Each line from the start of the listing below through the line containing "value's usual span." should be reproduced exactly, with no others.

[Provided records]
/---

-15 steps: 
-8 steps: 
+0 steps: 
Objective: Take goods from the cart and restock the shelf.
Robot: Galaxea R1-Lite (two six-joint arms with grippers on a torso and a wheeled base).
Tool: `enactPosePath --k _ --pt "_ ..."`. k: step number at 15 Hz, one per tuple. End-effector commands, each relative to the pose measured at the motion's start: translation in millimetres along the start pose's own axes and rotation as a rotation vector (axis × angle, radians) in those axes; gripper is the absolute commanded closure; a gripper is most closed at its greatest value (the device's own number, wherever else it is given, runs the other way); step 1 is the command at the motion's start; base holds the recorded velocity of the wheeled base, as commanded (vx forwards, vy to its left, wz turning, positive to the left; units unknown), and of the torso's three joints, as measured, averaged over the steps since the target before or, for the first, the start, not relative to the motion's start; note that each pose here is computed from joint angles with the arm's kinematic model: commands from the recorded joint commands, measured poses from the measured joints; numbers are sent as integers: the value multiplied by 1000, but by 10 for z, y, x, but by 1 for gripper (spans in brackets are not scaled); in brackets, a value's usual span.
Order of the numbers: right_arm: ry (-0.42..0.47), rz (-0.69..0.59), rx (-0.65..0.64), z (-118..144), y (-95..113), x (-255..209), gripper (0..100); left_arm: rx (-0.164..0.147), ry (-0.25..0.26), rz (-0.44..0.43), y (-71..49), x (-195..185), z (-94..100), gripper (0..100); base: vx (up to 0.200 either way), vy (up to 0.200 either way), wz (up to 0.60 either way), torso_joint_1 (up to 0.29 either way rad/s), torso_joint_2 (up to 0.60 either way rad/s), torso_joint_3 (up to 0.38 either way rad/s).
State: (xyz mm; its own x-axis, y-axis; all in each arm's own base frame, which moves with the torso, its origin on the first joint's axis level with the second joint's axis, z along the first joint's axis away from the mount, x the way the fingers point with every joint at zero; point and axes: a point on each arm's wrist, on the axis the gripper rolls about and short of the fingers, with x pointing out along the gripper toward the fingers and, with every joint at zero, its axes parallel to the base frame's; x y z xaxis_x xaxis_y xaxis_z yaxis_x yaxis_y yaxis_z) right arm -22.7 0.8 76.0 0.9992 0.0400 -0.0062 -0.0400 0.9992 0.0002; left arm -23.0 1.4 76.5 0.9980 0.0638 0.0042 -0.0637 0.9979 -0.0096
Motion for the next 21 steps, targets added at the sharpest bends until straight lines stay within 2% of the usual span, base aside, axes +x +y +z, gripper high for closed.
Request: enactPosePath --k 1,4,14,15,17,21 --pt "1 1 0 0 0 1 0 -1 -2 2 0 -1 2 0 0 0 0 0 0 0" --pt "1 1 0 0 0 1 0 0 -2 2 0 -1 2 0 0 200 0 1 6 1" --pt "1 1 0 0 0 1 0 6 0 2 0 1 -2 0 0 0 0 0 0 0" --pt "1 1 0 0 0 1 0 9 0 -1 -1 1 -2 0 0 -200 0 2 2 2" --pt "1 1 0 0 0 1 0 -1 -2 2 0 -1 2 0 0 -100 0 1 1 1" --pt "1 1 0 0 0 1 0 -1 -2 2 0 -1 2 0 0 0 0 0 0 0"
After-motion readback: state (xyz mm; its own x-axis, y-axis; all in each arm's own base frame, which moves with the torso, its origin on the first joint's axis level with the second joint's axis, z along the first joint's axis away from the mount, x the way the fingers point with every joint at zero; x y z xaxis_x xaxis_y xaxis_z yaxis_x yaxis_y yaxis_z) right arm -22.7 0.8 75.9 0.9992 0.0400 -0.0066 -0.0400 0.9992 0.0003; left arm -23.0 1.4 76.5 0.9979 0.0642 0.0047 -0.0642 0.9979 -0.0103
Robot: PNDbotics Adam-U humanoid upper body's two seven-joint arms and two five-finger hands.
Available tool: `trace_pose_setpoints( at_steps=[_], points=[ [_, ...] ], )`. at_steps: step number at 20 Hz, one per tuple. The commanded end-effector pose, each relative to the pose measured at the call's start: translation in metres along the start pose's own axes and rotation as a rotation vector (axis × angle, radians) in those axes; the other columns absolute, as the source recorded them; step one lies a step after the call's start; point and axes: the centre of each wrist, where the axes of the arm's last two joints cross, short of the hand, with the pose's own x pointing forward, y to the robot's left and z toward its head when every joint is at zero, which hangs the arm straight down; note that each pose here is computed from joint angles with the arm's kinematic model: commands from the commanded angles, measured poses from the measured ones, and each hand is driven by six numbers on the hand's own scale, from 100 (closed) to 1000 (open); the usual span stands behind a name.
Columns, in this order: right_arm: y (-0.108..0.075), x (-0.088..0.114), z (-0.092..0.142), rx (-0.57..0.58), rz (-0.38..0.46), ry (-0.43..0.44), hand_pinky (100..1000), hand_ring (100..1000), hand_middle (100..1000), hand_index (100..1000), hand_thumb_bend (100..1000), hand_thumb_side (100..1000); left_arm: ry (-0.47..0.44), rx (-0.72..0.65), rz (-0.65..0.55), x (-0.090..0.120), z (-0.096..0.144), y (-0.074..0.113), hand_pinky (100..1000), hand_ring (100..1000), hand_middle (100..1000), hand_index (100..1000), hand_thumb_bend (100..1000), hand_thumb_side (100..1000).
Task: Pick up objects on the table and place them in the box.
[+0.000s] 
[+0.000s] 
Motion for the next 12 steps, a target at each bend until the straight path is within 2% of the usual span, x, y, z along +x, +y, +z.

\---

[Solution for this task]
-15 steps: 
-8 steps: 
+0 steps: 
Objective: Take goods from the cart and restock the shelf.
Robot: Galaxea R1-Lite (two six-joint arms with grippers on a torso and a wheeled base).
Tool: `enactPosePath --k _ --pt "_ ..."`. k: step number at 15 Hz, one per tuple. End-effector commands, each relative to the pose measured at the motion's start: translation in millimetres along the start pose's own axes and rotation as a rotation vector (axis × angle, radians) in those axes; gripper is the absolute commanded closure; a gripper is most closed at its greatest value (the device's own number, wherever else it is given, runs the other way); step 1 is the command at the motion's start; base holds the recorded velocity of the wheeled base, as commanded (vx forwards, vy to its left, wz turning, positive to the left; units unknown), and of the torso's three joints, as measured, averaged over the steps since the target before or, for the first, the start, not relative to the motion's start; note that each pose here is computed from joint angles with the arm's kinematic model: commands from the recorded joint commands, measured poses from the measured joints; numbers are sent as integers: the value multiplied by 1000, but by 10 for z, y, x, but by 1 for gripper (spans in brackets are not scaled); in brackets, a value's usual span.

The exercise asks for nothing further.